「いいお産したい。」これは宗田マタニティクリニックの原点です。当院では自然なお産と親子のふれあいを大切にしています。| 宗田マタニティクリニック(産婦人科)

低用量ピル

低用量ピル

平成11年9月より日本でも認可された経口避妊薬です。ホルモンの種類も様々で使用者に適したピルを選ぶことが出来ます。低用量ピルの特徴としては、飲み忘れなければ避妊が確実にできる・使い方が簡単・費用が安い(当院では2,500円/月)・副作用が少ない・性感を損ねない・女性自身が避妊できる等様々な利点があります。

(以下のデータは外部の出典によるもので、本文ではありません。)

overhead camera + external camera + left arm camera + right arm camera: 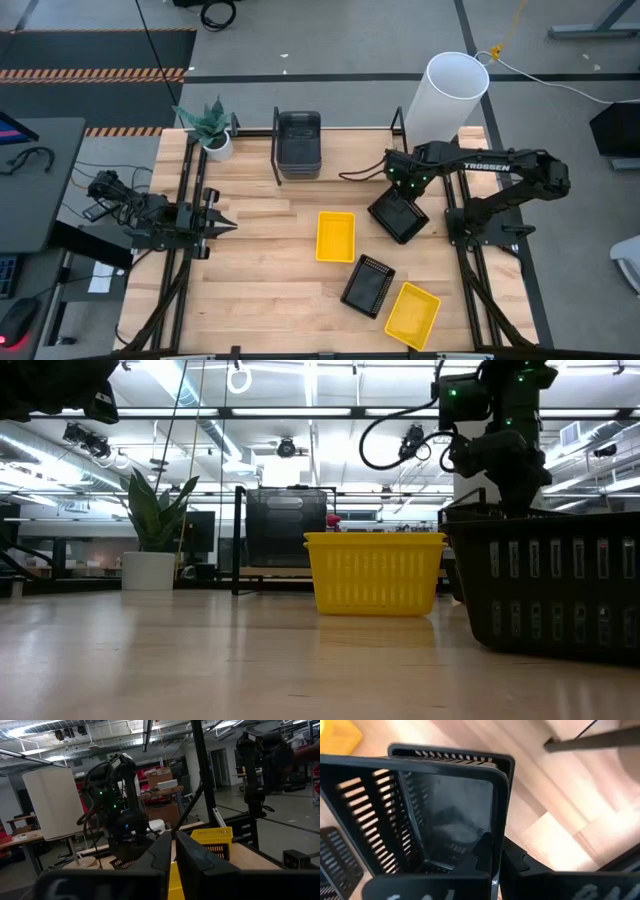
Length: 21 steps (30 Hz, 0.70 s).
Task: Stack baskets on shelf by color
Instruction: Stack the middle black basket on top of the top black basket
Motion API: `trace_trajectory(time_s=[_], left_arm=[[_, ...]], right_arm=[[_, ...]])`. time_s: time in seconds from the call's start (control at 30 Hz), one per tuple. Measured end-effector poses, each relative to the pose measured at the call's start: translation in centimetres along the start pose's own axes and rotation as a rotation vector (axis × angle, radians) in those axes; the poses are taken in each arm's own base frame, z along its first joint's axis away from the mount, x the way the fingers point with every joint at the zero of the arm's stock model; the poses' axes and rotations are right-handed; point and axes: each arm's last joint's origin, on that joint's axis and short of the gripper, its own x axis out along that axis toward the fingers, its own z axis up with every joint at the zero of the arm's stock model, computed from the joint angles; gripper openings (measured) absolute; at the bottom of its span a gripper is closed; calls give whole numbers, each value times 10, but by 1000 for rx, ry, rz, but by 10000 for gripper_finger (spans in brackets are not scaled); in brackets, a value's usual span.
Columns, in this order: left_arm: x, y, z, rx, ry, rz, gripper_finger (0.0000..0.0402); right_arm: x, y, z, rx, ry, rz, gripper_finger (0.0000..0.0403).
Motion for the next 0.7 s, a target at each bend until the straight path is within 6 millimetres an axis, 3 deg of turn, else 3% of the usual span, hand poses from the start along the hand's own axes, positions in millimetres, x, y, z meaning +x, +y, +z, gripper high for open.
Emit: trace_trajectory(time_s=[0.3, 0.7], left_arm=[[0, 0, 0, 0, 0, 0, 26], [0, 0, 0, 0, 0, 0, 35]], right_arm=[[12, 2, -9, -2, 60, 28, 17], [17, 13, -27, -3, 196, 66, 77]])
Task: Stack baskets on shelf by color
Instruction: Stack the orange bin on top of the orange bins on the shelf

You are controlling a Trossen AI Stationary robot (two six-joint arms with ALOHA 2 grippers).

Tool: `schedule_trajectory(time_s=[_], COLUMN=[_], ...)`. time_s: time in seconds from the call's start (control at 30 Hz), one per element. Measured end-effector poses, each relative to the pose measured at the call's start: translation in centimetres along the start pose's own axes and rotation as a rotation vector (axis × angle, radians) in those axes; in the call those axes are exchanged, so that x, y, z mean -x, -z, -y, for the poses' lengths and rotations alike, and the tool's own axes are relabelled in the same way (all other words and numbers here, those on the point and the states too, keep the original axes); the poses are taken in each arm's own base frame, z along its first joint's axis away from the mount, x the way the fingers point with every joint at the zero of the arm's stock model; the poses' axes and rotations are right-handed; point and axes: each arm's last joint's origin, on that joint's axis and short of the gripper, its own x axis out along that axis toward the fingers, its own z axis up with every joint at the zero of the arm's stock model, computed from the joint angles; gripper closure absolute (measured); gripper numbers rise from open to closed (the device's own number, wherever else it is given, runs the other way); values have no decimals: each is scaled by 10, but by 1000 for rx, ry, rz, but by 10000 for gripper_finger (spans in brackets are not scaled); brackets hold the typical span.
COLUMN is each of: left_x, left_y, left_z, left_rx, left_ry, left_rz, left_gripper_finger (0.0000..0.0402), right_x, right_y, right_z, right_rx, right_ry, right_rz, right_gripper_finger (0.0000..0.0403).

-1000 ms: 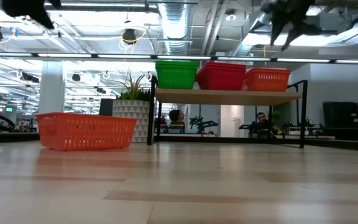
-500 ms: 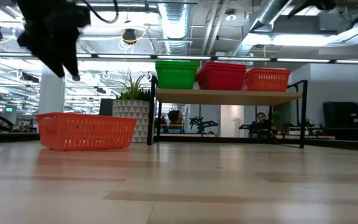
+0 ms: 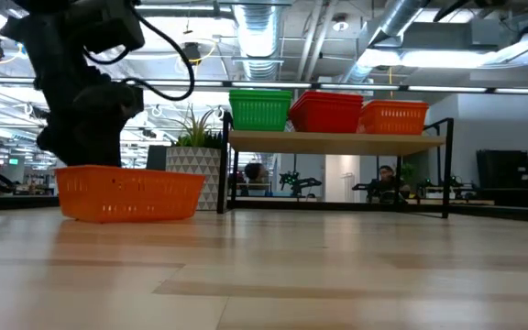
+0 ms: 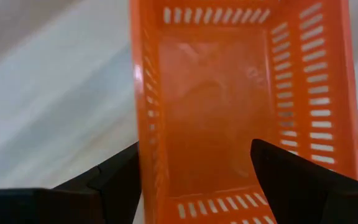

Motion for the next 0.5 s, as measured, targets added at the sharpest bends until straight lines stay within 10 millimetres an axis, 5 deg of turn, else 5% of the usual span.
schedule_trajectory(time_s=[0.33, 0.5], left_x=[-14, -40], left_y=[-22, -31], left_z=[39, 59], left_rx=[194, 255], left_ry=[394, 544], left_rz=[141, 160], left_gripper_finger=[128, 128], right_x=[0, -5], right_y=[13, 26], right_z=[-12, -22], right_rx=[-16, -5], right_ry=[-25, 24], right_rz=[-42, -90], right_gripper_finger=[217, 217])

低用量ピルは数ある避妊法の中で、唯一排卵を抑制することを目的とした避妊法なので避妊効果が非常に高いです。皆さんが一番気になる副作用に関しては、現時点では血液の循環を悪くする作用があることがわかっており、血栓というものが出現して、血管を詰まらせるという血栓症の発生頻度が高くなるという報告があります。ただ日本では発売5年たちましたが、重篤な血栓症の報告はなく非常に確率が低い事が考えられます。ただ、定期的な血液検査は受けて下さい。
又、乳癌の発生率が増加する報告もありますが、これも日本では明確なデータはなく家族歴や既往歴に問題なければどなたでも気軽に開始する事が出来ます。 逆に卵巣癌や子宮体部癌の発生率は低くなる事がわかっていますので婦人科疾患はトータルすれば逆に減少する事もわかっています。
マイナートラブルとしてはむくみや、吐き気等ありますが、いずれも一時的な症状で大抵の方が内服している間に慣れてしまう事が多いです。体重増加もむくみから2kg程度増える可能性がありますが内服中止によりすぐ戻ります。なので皆さんが気にしている劇的に太る等の心配は以前の中用量ピルに比べるとかなり改善されています。

逆に当院では避妊は当然の事ながら、それ以外の低用量ピルのメリットに注目しています。月経困難症(生理痛)の改善・にきびの改善・PMS(月経前緊張症)の改善がそれにあたります。
特に子宮内膜症の抑制効果に関してはチョコレートのう腫を併発している進行した方でも、抑制効果が高く、完全に治す為には手術が必要ですが、妊娠希望無い方なら低用量ピルだけでも充分改善の期待ができます。
又、アダルトニキビと言われる月経前に増加するにきびはホルモンコントロールが必要です。それにも低用量ピルの治療効果が非常に高い事が当院の治療成績からわかってきています。

是非、妊娠希望の無い方は誰でも気軽にご自身のライフスタイルをより良い物にする為のひとつのアイテムとしてご使用下さい。
今はまだ日本はわずか妊娠可能な年齢の方の2%程しか内服していませんが、今後はこの様なメリットを理解する方が増えれば欧米諸国の様に低用量ピルの恩恵を受ける事が出来ると思います。